Buying birth-year wines for your children is not something I recommend. Sure, it’s a thoughtful, loving gesture that your son or daughter may well appreciate when that special occasion comes along years from now, when he or she graduates from college or marries.
But there are many other wine-related gift options I think readers should consider, some of which I’ve outlined previously. One recent reader asked my thoughts on storing a case of 2005 Lewis Reserve and 2005 Far Niente for a wedding rehearsal dinner in 20 to 30 years.
There are plenty of wines that are built to age 20 to 30 years, chief among them Vintage Port, or dessert wines, such as Sauternes or German Rieslings of the Beerenauslese or Trockenbeereneauslese style. I’d also consider great vintages of Bordeaux and, to be fair, many wines can make the long haul provided they’re impeccably stored. I wouldn’t bet on the Lewis, but Far Niente might make it. From California, I’d look to wines with track records for aging, such as Beringer Private Reserve, Phelps Insignia or Araujo Eisele.
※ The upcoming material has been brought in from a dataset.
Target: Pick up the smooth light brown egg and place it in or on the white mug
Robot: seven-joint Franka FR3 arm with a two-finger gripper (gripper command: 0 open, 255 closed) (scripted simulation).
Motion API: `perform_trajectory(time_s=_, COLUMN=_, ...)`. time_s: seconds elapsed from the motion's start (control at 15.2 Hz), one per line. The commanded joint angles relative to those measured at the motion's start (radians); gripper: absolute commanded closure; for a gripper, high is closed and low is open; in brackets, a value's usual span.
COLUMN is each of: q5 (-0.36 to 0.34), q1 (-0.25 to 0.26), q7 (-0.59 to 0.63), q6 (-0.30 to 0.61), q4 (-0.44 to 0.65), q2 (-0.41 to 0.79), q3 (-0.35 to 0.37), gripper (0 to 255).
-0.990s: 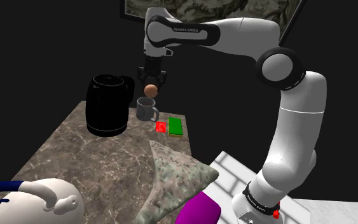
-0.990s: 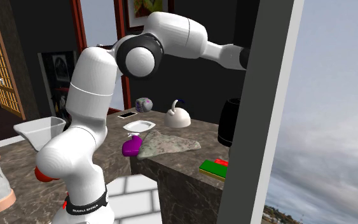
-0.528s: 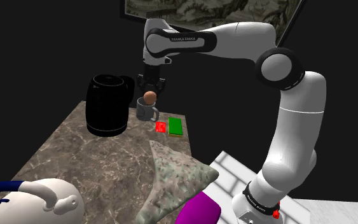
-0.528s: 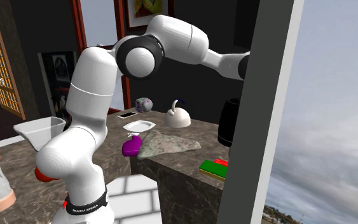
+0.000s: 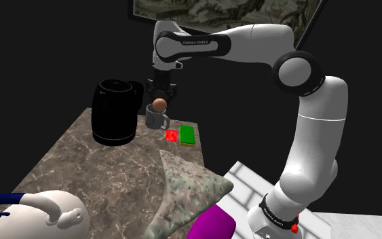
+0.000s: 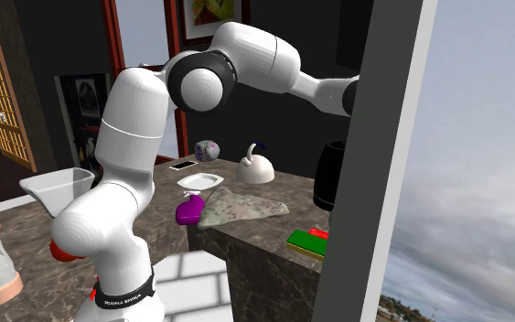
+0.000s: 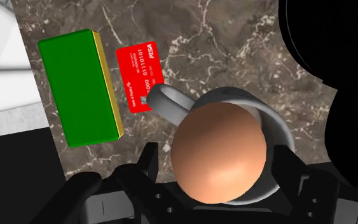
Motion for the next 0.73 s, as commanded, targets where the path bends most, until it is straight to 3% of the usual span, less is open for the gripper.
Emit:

I bought and cellared wines for my children and so did many of my friends. These now young adults have been treated to some nice, mature wines, but also some marginal offerings. But the key, it seems to me, is what do you want to accomplish, aside from having a wine with a birth-year vintage date on it? Do you want to teach your children the right way to appreciate wine? When do you expect they might actually begin to enjoy wine? And how do you guess which kind of wine they’ll like, if they even like it at all?
I think you’re better off cellaring a few wines once your child reaches a wine-drinking age. That way he or she might remember the day you took them to the wine store and bought it with him. Another good idea: Set aside a case from a high school or college graduation date, which commemorates one of their accomplishments, not yours. You could even splurge and offer to send Junior on a wine trip as a way of showing them the good life—once the diploma is in hand …
Cellaring birth-year wines for Junior is fine. But consider other options as well.